Let’s say I have \begin{align} \tag{1} x_1^2 = y_1^2+y_2^2+y_3^2+y_4^2, \end{align} where all the numbers are integers, and $x_1$ is odd. Evidently, $x_1^2$ is not of the form $4^k(8m+7)$, and so [by well-known classical results] it can be written as the sum of three squares.
Is there an established transformation/parameterization to turn $x_1^2=y_1^2+y_2^2+y_3^2+y_4^2$ into $x_1^2=z_1^2+z_2^2+z_3^2$, where the $z_i$ are integer (or rational) functions of the $y_i$?
I know Bradley et al. give formulas for (1), e.g. \begin{align} x_1 &= (uz+vy+wx)^2+m^2(m^2+x^2+y^2+z^2+u^2+v^2+w^2), \\ y_1 &= (uz+vy+wx)^2-m^2(m^2+x^2+y^2+z^2-u^2-v^2-w^2), \\ y_2 &= 2m(um^2+uz^2+xvm-ywm+xwz+yvz), \\ y_3 &= 2m(vm^2+vy^2+zwm-xum+zuy+xwy), \\ y_4 &= 2m(wm^2+wx^2+yum-zvm+yvx+zux), \end{align} and Catalan gave the complete solution for the [2.1.3] equation, so I’ll do the grunt work if necessary… I was just hoping this particular wheel was already invented.
Comment: We may try this idea; suppose we have two Pythagorean triples:
$a^2+b^2=c^2$
$d^2+e^2=f^2$
Multiplying both sides we get:
$(ad)^2+(ae)^2+(bd)^2+(be)^2=(cf)^2=(af)^2+(bf)^2=(af)^2+(be)^2+(bd)^2$
But we do not want identical terms on both sides, so we have to find numbers like $s$ and $t$ such that:
$A=(be)^2+(bd)^2=s^2+t^2$
It leads to this question : are there numbers(not necessarily perfect square) like $A$ which can be written as the sum of two squares in two different forms?
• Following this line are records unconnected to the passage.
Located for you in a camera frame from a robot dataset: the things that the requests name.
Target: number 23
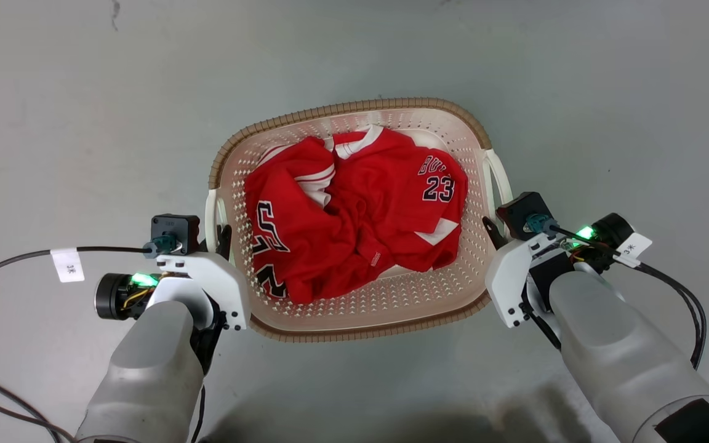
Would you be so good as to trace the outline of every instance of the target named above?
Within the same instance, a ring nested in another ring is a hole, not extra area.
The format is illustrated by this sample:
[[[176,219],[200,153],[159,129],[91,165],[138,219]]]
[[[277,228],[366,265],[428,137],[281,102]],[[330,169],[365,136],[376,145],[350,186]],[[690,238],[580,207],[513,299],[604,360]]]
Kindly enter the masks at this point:
[[[455,182],[450,177],[428,177],[425,183],[430,185],[423,191],[423,199],[425,201],[443,201],[449,202],[453,200],[453,190]]]

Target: basketball jersey
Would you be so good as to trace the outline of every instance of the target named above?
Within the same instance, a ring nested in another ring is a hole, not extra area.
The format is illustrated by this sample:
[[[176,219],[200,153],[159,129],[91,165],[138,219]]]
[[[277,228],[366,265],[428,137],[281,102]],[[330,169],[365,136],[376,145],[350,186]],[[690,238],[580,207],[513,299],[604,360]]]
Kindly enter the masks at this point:
[[[258,283],[271,297],[310,303],[396,264],[452,263],[467,176],[447,152],[371,126],[268,149],[245,194]]]

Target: black cable
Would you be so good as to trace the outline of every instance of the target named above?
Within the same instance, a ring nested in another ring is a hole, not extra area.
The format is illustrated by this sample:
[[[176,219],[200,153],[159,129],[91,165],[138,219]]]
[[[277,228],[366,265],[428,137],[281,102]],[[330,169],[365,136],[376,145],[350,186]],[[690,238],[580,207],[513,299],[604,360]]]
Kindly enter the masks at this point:
[[[204,422],[204,401],[206,400],[206,389],[202,385],[202,398],[199,400],[199,420],[196,421],[196,431],[193,431],[191,443],[196,443],[196,438],[199,438],[199,432],[202,431],[202,423]]]
[[[650,275],[652,277],[658,278],[658,280],[663,281],[666,284],[669,284],[669,286],[672,286],[672,288],[675,288],[675,290],[678,292],[678,294],[681,295],[684,299],[690,299],[691,302],[693,303],[693,308],[695,308],[695,311],[697,314],[699,314],[700,320],[702,322],[701,325],[701,330],[700,334],[697,336],[697,340],[695,341],[694,344],[694,353],[691,356],[691,364],[693,365],[694,369],[697,369],[699,367],[700,362],[702,361],[702,355],[704,351],[704,343],[705,340],[707,339],[707,317],[704,314],[704,308],[700,302],[700,300],[697,298],[696,295],[693,294],[688,288],[680,284],[678,281],[674,280],[672,277],[664,274],[663,272],[659,271],[658,269],[655,269],[652,266],[649,266],[646,263],[640,264],[638,267],[636,267],[636,270],[639,272],[643,272],[647,275]],[[694,314],[694,309],[691,306],[689,306],[689,309],[691,311],[692,316],[694,319],[697,317]]]
[[[142,249],[141,247],[113,247],[113,246],[84,246],[84,247],[77,247],[78,252],[135,252],[138,254],[143,254],[145,252],[149,252],[150,249]],[[21,255],[16,255],[15,257],[8,258],[6,260],[0,261],[0,269],[4,266],[7,266],[9,264],[17,263],[18,261],[25,260],[27,258],[34,258],[34,257],[42,257],[43,255],[51,255],[50,249],[45,249],[45,250],[36,250],[35,252],[28,252],[26,254],[21,254]],[[53,438],[55,443],[60,443],[59,440],[59,435],[62,435],[67,441],[70,441],[71,443],[76,443],[76,439],[71,435],[69,432],[65,431],[64,429],[61,429],[58,426],[55,426],[46,420],[46,418],[37,412],[34,407],[30,406],[29,403],[26,401],[20,399],[18,396],[14,395],[13,393],[9,392],[7,389],[4,389],[2,386],[0,386],[0,393],[9,398],[11,401],[14,401],[14,403],[18,404],[18,406],[23,407],[23,409],[27,410],[27,412],[31,415],[34,416],[34,418],[28,417],[27,415],[20,415],[15,412],[12,412],[11,410],[4,409],[3,407],[0,406],[0,412],[4,415],[8,415],[12,418],[17,418],[18,420],[22,421],[27,421],[27,423],[33,423],[39,426],[44,427],[45,429],[48,429],[48,432],[51,433],[51,438]]]
[[[29,412],[31,413],[31,411],[34,410],[34,407],[31,407],[31,406],[30,406],[28,410],[29,410]],[[59,427],[59,426],[56,426],[56,425],[51,424],[51,423],[48,423],[48,421],[40,420],[39,418],[31,418],[31,417],[29,417],[29,416],[27,416],[27,415],[20,415],[20,414],[17,414],[17,413],[15,413],[15,412],[12,412],[12,411],[9,410],[9,409],[4,409],[4,408],[1,407],[1,406],[0,406],[0,412],[1,412],[2,414],[4,414],[4,415],[8,415],[9,417],[17,418],[18,420],[21,420],[21,421],[27,421],[27,423],[36,424],[36,425],[38,425],[38,426],[44,427],[45,429],[48,429],[49,431],[56,432],[57,434],[62,435],[62,437],[64,437],[65,440],[69,441],[70,443],[78,443],[78,441],[76,440],[76,438],[73,437],[73,435],[71,435],[70,432],[65,431],[64,429],[62,429],[62,428]]]
[[[572,233],[571,231],[562,229],[558,226],[552,225],[550,226],[550,229],[552,231],[561,233],[562,235],[567,236],[571,239],[577,239],[578,241],[582,241],[583,243],[588,244],[589,246],[594,247],[594,249],[600,250],[600,252],[608,254],[609,256],[622,255],[620,252],[618,252],[618,250],[614,250],[604,244],[591,241],[591,239],[584,238],[583,236],[580,236],[576,233]],[[704,342],[707,338],[707,318],[705,317],[704,308],[700,300],[697,298],[696,295],[693,294],[693,292],[686,288],[686,286],[683,286],[679,281],[674,280],[672,277],[664,274],[663,272],[659,271],[658,269],[655,269],[652,266],[649,266],[646,263],[641,263],[639,264],[639,266],[632,269],[650,275],[651,277],[655,277],[658,280],[661,280],[664,283],[668,284],[669,286],[672,286],[672,289],[675,289],[675,291],[680,295],[683,301],[686,302],[686,306],[691,312],[691,318],[694,322],[695,330],[694,350],[691,354],[691,364],[693,365],[694,369],[698,369],[700,362],[702,361],[702,355],[704,353]]]
[[[150,251],[150,249],[142,249],[141,247],[115,246],[82,246],[77,247],[76,250],[78,250],[78,252],[136,252],[138,254],[143,254],[145,252]],[[0,261],[0,268],[16,263],[17,261],[22,261],[27,258],[42,257],[43,255],[51,255],[50,249],[36,250],[35,252],[28,252],[26,254],[16,255],[15,257]]]
[[[26,410],[29,414],[31,414],[32,417],[37,418],[37,420],[42,420],[48,423],[48,419],[45,418],[42,414],[40,414],[34,407],[31,406],[31,404],[27,403],[24,401],[20,396],[15,395],[14,393],[10,392],[8,389],[4,388],[3,386],[0,385],[0,394],[3,396],[7,397],[9,400],[12,401],[12,403],[17,404],[20,407],[23,407],[23,409]],[[51,429],[48,429],[48,433],[51,434],[51,437],[54,438],[54,443],[62,443],[62,441],[59,439],[59,434],[57,434],[56,431],[51,431]]]

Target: gray floor
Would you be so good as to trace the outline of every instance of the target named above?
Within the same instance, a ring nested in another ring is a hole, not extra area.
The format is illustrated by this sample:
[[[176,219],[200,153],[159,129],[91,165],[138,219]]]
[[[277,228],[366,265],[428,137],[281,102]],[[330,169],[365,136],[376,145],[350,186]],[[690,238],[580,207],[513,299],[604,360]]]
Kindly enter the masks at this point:
[[[427,95],[472,111],[516,191],[576,229],[619,211],[646,260],[709,314],[709,2],[698,0],[0,0],[0,259],[146,241],[200,214],[233,132],[281,113]],[[75,429],[129,323],[91,309],[97,278],[151,270],[84,256],[0,271],[0,382]],[[686,351],[670,289],[610,272]],[[205,432],[226,441],[613,441],[531,327],[492,308],[344,344],[227,335]],[[709,343],[700,372],[709,381]],[[48,441],[0,416],[0,441]]]

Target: white plastic basket
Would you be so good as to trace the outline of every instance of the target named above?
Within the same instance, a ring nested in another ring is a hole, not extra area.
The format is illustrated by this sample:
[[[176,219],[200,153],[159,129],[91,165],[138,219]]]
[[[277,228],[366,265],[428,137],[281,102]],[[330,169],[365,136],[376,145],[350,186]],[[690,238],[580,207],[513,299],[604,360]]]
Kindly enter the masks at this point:
[[[395,267],[356,291],[310,305],[268,297],[252,267],[245,177],[268,148],[309,135],[330,138],[369,124],[410,135],[419,146],[448,151],[467,173],[470,185],[456,261],[425,273]],[[496,199],[513,199],[502,163],[483,126],[455,103],[395,98],[324,106],[253,124],[229,138],[209,175],[207,246],[216,249],[216,225],[231,225],[231,261],[250,282],[250,326],[265,336],[297,342],[380,337],[455,322],[487,305],[484,275],[495,249],[481,219],[496,219]]]
We can try this analytically; suppose our two triples are of the following forms:
$(4i)^2+(4i^2-1)^2=(4i^2+1)^2$
$(2i+1)^2+[2i(i+1)]^2=[2i(i+1)+1]^2$
After multiplying both sides we finally get:
$A=[8i^3(i+1))]^2+[2(i^2+i)(4i^2-1)]^2=s^2+t^2$
Now we have a Diophantine equation with three unknown to solve.